MP calls for Dame Cressida to step aside 'so women can trust the police'

Harriet Harman, the Labour MP for Camberwell and Peckham, mother of the House of Commons and chair of the Joint Committee on Human Rights, has called from Dame Cressida Dick to step down in the wake of the murder of Sarah Everard.

Sep 30, 2021
By Tony Thompson
Harriet Harman MP

In a letter to the Metropolitan Police Service Commissioner, Ms Harman wrote: “Women need to be confident that the police are there to make them safe, not to put them at risk. Women need to be able to trust the police, not to fear them.

“I have written to the Home Secretary to set out a number of actions which must be taken to rebuild the shattered confidence of women in the police service. I think it is not possible for you to lead these necessary actions in the Metropolitan Police. I am sure that you must recognise this, and I ask you to resign to enable these changes to be taken through and for women to be able to have justified confidence in the police.”

In a separate letter to Home Secretary Priti Patel, Ms Harman said urgent action was needed to “rebuild the shattered confidence of women in the police service”. She added: “It is clear that there had been all too many warning signs about him [Wayne Couzens], which had been swept under the carpet. It cannot be rebuilt with the attempt to reassure that this was just, as the Metropolitan Police Commissioner said, one ‘bad’un’.

“Women’s confidence in the police can only be rebuilt with substantive and immediate change.”

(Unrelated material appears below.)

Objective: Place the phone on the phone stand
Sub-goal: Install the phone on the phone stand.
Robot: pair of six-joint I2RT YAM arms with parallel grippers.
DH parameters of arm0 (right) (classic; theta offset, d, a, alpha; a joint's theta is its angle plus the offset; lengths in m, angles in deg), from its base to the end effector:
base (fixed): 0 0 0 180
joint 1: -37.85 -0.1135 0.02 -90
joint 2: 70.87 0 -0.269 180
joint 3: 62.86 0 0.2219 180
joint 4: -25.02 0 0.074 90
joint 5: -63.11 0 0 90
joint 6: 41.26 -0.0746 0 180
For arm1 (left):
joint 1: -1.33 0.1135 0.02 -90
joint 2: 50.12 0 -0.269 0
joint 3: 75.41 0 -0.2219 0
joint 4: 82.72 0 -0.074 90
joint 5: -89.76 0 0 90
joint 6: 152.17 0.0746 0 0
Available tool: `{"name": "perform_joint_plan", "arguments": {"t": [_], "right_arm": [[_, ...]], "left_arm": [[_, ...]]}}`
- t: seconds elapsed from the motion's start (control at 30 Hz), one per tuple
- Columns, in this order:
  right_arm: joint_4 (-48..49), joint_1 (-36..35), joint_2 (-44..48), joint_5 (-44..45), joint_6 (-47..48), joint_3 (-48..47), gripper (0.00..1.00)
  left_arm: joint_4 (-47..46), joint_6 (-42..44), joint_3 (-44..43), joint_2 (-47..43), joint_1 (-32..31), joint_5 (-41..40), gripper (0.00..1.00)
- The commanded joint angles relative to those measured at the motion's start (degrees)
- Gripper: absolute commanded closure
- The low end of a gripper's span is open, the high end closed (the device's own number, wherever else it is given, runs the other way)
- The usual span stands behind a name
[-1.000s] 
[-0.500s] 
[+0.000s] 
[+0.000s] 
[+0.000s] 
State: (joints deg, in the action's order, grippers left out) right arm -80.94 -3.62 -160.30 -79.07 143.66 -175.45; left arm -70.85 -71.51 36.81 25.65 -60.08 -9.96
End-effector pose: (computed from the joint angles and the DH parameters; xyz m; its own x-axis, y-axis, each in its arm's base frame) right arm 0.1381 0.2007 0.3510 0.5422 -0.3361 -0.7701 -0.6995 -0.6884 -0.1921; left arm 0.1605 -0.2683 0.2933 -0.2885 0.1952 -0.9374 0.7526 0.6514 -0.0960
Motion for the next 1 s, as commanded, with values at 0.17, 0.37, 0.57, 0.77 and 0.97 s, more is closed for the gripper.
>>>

She called on the Home Secretary to bring forward changes including:

  • Immediately suspending officers from duty where there is an allegation of violence against women.
  • Dismissing officers immediately when there is a conviction or admission of such a crime.
  • Disciplinary action of gross misconduct, leading to dismissal, for failing to report fellow officers for an allegation of violence against women.
  • Scrutinising someone’s attitudes to violence against women, including engaging in violence during sex, as part of vetting of police recruits.
  • Fresh checks on officers who transfer between forces for allegations of violence against women.
  • Training for all current serving officers with a course to teach them to “examine their own attitudes to violence against women and recognise signs in their colleagues”.